And since it is asserted that many persons will read nothing but fiction, and that such reading is especially adapted to put new life into the tired shop-girl, to illuminate the social gloom that shrouds the proletariat, by taking him into worlds as unlike his real world as it is possible to make them, and to put a little more vitality into the merchant overwrought by too strenuous pursuit of the elusive dollar, why question its importance as at once a tonic and a sedative, a general promoter of bright days and peaceful dreams?
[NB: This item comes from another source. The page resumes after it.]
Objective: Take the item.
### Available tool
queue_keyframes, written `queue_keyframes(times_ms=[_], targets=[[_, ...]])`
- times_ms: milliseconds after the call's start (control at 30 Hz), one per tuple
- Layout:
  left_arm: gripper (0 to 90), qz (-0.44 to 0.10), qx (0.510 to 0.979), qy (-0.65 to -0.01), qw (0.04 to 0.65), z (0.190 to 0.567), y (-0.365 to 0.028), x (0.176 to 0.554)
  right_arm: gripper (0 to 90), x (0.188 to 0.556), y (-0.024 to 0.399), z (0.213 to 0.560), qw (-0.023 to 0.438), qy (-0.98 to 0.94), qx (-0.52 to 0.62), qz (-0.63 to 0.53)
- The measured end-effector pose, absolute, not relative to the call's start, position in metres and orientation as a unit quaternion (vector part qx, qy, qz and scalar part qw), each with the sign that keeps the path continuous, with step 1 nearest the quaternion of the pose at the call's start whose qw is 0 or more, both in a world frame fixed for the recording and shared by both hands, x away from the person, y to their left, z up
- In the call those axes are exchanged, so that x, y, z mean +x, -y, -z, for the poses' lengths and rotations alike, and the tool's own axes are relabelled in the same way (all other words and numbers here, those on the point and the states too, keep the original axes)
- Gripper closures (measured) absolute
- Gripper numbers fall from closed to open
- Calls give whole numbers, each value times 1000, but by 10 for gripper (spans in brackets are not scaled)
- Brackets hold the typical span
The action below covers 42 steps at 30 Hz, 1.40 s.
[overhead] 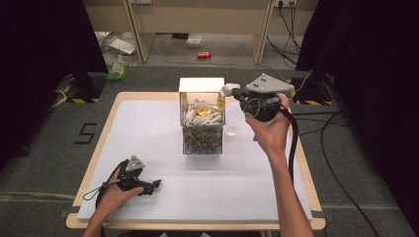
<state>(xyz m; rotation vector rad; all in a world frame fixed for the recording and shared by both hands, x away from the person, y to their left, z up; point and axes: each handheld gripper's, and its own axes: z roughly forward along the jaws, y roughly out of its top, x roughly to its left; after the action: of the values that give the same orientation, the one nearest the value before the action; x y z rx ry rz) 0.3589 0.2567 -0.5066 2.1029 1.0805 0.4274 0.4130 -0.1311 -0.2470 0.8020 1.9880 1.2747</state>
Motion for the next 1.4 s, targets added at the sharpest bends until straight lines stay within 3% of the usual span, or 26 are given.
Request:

Of course, though many think otherwise, it is not undeniably the business of a public library to act as a pharmaceutical dispensatory and to make persons read who might much better get a required physical stimulus in some other way. Mr. Dana some months ago put the reading of the classics into the limbo of out-worn tradition—put them perpetually "on the blink," if I may use language similar to that employed in fiction by Sewall Ford's popular hero—and Miss Corinne Bacon, in a brilliant paper which, if you have not read it, I commend to your attention, keenly reminds Mr. Dana that it is not really necessary for any of us to read at all.
If, however, we dispute the unqualified benefits of fiction reading, it is the works of the masters which are used to overwhelm us—the recognized standard novels, quite modern some of them, for the production of good fiction did not stop with the death of Scott or Thackeray or Dickens—as if anybody questioned their influence or their power!
If I wished, on the other hand, to assume the rôle of Mrs. Partington, and seek to beat back the on-rushing tide of printed matter, all of which claims to be imaginative and romantic, I should need no better broom with which to attempt that forlorn and hopeless task than one made from the strands which Mr. Booth Tarkington, and others actively engaged in the production of fiction, supplied in the letters read from this platform Monday evening.
There is a trinity of things, frequently asserted, which I do not believe, that is, I do not believe them in my present state of mental development, though I trust I am still open to conviction.
First, I do not believe that everybody is entitled to receive at our hands the books they want, when they want them! I hear it put this way: The State or the municipality ought to provide any citizen who wants a book with the book he wants when he wants it.—A moment's candid examination will, I think, show that this is impossible, and it being impossible, we need not spend time in disputing the theory.
Second, I do not believe that we should buy the book of the day, and all the books of the day, irrespective of merit; or, as a critical journal once put it, "Buy the books the world is talking about—merit or demerit cast entirely aside."
The talk of the people, about the books of the day is, 99 per cent of it, if we may apply a quantitive measure to that which is immeasurable, pure gossip, fostered by more or less interested, or paid notices in the newspapers, and the reading of books which for the moment are made the subjects of such gossip is of about as much real value to the average man or woman as was Mrs. A's inquiry after the health of Mrs. B's old man. Not that she cared anything about his health but the inquiry helped conversation. And when the book of the day rises above the plane of mere gossip its interest or value is frequently momentary. Two years ago, the cheerful idlers on summer hotel verandas were lightening the burden of persistent application to what, for want of a better term, is called "fancy work" by reading "The rosary." Last year, their affections were centered on "The harvester." This year—well, I refrain from advertising what is likely to be found there.
But surely most public libraries in these days of expanding opportunity, find it difficult enough to supply things which have higher civic promise in them, even in fiction, without stocking up extensively with that which is as evanescent as the foam on the wave.
Third, I do not believe—as some do—that the indiscriminate reading of fiction, even poor fiction, leads finally to the selection of better books. Once I thought so, and I know that my distinguished predecessor, Dr. Winsor, held that opinion. But, after some thirty years' intimate knowledge of a library (outside of Boston), not too large to permit the study of the peculiarities of individual readers, this seems to me delusive. If I wanted to promote good reading, I would not treat it as a pill to be sugar-coated. Good wine needs no bush.